At half-time, Newcastle were leading 2-0 and had moved up to tenth place in the Premier League table. After conceding two late goals and with confidence shaken, those players were readying themselves for a potentially joyless trip to Liverpool, just two points above the relegation zone.

Benitez was pictured in his shorts at Newcastle's training ground on Wednesday, with the feel-like temperature dropping to -8C. Such things impress the locals.

The wind was so great, however, that training this week has been confined to the indoor barn at the club's Benton headquarters, a facility that has a steady temperature of around minus two.

Newcastle do not expect much of the ball tonight, and that does not worry a pragmatic manager, as has been shown twice against Manchester City already this season. Then Newcastle waited and absorbed. At Old Trafford and Stamford Bridge this season they came flying out of the traps and surprised their hosts by taking the lead.

In those four games, from which Newcastle did not gain a point, there was minimal damage done to the campaign as a whole. That is important. Newcastle is an emotional club and reacts badly to heavy defeats.

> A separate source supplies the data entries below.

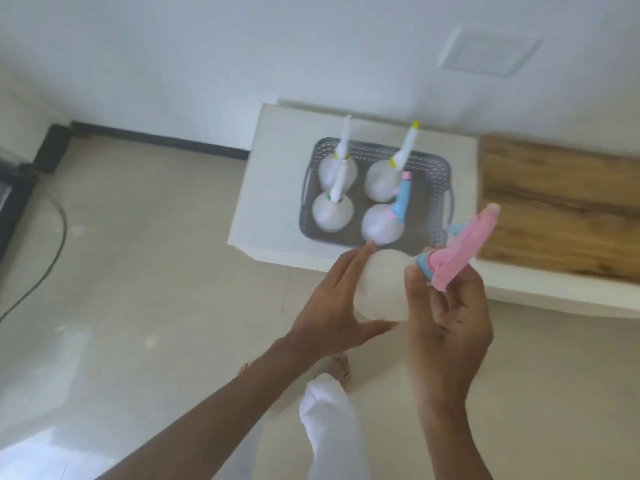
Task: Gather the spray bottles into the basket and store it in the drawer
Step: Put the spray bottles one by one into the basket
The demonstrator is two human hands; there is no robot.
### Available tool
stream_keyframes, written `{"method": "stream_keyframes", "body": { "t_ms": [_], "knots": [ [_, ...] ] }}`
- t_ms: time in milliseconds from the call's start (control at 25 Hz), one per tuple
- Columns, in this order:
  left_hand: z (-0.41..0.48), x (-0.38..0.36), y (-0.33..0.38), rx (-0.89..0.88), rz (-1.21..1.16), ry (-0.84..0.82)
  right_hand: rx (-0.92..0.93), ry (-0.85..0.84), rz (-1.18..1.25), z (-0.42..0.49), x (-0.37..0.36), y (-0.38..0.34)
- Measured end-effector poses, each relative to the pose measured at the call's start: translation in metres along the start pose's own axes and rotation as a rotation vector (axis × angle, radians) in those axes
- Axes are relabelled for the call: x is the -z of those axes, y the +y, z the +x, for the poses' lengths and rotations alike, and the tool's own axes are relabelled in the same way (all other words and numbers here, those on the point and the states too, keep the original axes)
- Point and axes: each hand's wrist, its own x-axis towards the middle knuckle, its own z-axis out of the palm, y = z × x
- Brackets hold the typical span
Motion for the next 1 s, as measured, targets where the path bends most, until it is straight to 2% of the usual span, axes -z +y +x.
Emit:
{"method": "stream_keyframes", "body": {
  "t_ms": [240, 640, 1000],
  "knots": [
    [0.09, -0.067, 0.05, 0.018, -0.045, 0.05, 0.072, 0.082, -0.08, 0.094, 0.058, 0.008],
    [0.216, -0.127, 0.008, 0.396, -0.091, 0.137, 0.052, -0.081, -0.269, 0.233, 0.01, 0.078],
    [0.259, -0.165, -0.009, 0.653, -0.08, 0.193, 0.012, -0.184, -0.466, 0.281, 0.007, 0.134]
  ]
}}
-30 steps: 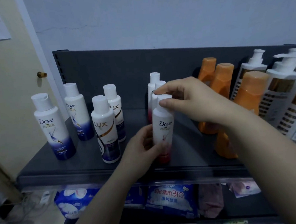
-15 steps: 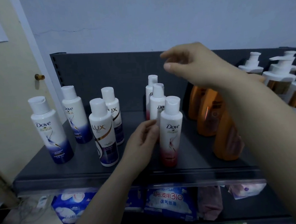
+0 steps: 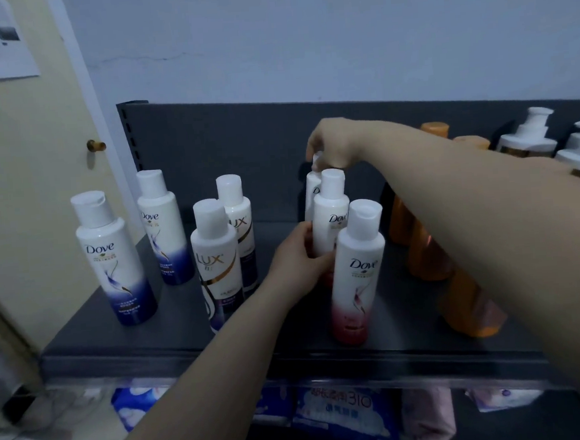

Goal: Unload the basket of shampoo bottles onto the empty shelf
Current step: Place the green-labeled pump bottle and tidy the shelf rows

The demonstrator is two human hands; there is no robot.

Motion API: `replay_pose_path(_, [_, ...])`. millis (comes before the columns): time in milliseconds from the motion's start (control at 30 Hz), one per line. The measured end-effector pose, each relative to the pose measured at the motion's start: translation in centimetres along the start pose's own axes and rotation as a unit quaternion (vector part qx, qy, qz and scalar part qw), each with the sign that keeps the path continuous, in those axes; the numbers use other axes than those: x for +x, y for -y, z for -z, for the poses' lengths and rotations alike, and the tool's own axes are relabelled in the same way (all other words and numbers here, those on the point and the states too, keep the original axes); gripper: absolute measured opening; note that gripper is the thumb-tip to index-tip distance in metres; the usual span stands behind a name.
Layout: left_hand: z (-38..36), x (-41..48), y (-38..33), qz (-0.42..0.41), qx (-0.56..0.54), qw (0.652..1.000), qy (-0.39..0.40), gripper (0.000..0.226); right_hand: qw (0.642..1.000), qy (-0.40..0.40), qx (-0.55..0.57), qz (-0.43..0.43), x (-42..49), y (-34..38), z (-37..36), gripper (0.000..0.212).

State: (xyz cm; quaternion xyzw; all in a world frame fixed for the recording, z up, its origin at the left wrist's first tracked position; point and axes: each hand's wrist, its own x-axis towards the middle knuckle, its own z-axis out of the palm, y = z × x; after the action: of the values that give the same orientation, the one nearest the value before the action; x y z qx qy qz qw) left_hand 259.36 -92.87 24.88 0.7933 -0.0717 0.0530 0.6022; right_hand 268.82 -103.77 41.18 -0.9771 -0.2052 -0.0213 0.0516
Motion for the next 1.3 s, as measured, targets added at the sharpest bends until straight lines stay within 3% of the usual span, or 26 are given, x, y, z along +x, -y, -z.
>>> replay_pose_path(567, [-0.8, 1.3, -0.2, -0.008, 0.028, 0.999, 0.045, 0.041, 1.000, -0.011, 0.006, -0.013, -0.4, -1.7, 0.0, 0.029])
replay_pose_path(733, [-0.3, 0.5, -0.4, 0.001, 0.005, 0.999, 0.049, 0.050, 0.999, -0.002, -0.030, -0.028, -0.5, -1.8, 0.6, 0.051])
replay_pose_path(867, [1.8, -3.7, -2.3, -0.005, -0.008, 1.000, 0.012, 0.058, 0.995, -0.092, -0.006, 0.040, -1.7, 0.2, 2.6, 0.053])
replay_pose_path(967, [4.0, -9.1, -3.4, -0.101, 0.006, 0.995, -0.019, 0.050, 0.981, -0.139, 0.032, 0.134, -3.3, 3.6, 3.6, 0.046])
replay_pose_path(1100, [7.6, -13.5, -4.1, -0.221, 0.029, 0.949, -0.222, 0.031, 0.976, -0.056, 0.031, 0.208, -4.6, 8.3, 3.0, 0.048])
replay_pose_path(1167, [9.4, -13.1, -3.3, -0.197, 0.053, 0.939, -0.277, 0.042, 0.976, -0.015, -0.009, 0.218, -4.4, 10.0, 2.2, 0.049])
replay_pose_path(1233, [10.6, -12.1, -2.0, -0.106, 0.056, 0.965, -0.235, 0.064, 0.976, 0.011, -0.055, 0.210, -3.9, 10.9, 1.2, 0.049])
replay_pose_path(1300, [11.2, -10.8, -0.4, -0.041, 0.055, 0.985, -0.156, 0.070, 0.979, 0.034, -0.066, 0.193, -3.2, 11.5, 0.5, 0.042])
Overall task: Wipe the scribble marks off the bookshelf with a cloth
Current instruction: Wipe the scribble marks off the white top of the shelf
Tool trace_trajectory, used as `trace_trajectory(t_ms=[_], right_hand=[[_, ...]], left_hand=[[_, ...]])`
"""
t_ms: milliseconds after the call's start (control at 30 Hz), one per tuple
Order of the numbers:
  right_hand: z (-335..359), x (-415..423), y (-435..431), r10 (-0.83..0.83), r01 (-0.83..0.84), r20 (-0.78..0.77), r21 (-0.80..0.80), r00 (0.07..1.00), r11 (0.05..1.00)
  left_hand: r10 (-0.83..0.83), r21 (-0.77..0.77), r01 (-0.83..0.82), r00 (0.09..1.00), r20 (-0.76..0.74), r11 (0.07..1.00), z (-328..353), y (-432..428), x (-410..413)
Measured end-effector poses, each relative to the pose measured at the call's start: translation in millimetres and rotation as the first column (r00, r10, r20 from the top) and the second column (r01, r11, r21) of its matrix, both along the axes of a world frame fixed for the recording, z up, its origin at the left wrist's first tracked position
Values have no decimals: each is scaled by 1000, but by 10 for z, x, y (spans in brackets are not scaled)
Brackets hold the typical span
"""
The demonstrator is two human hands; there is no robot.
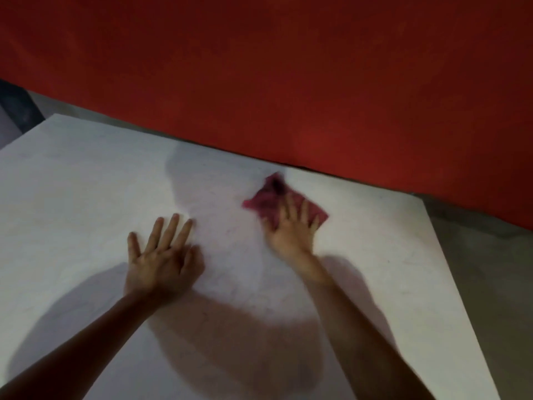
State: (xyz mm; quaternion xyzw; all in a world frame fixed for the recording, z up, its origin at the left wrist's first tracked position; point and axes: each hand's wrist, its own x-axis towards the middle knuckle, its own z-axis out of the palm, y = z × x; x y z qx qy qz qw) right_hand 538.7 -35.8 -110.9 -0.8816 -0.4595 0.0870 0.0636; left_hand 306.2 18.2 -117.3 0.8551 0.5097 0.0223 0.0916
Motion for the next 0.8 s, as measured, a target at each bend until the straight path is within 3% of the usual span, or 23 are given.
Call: trace_trajectory(t_ms=[133,200,267,333,400,467,533,600,700,767,800], right_hand=[[-111,-610,-929,395,-403,94,92,914,910],[-104,-388,-1372,416,-423,93,73,905,903],[-67,63,-1720,224,-236,156,60,962,970],[45,494,-1945,-107,103,112,43,988,994],[137,649,-1985,-433,432,-21,-43,901,901],[125,449,-1772,-561,559,-29,-56,827,827],[10,-10,-1478,-482,476,67,90,873,875],[-139,-709,-1301,-280,223,179,283,943,933],[-168,-1676,-1340,64,-104,147,282,987,954],[-79,-1763,-1403,183,-170,11,420,983,891],[-38,-1690,-1423,158,-60,-122,574,980,817]], left_hand=[[-8,-37,6,998,-55,999,39,8,10],[-9,-42,6,997,-72,999,46,16,15],[-25,-46,22,998,-63,999,59,6,1],[-30,-56,28,999,-44,998,72,-5,-9],[-38,-58,36,999,-22,998,83,-15,-10],[-43,-62,43,999,-7,997,90,-6,-15],[-53,-74,55,998,28,996,92,27,-9],[-42,-77,59,978,203,995,122,-10,-60],[28,-69,21,769,639,997,261,-280,-246],[-66,17,74,725,685,997,310,-689,-311],[-151,72,138,742,653,988,305,-908,-311]])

It cannot be understated how important a period in the club's history the final 10 games of this campaign represent.

Another relegation will surely end Benitez's time at the club and the likelihood of the £67m (€75m) wage bill being carried in the Championship by Mike Ashley, as it was last season, highly unlikely.

There were 10 games remaining in 2016 when Benitez began his unlikely love affair with Tyneside's football club.

He could not keep Newcastle up then, but he turned results around. Replicating the 13 points he helped yield from a previously losing team in that 10-game run would be enough this time to keep Newcastle in the Premier League, for where they can begin to build.

There is confidence enough amongst Benitez and his staff that they will do it to ease the worry of the supporters, although the choice of the name of the hotel the club stayed at last night, the Titanic, could probably have been better.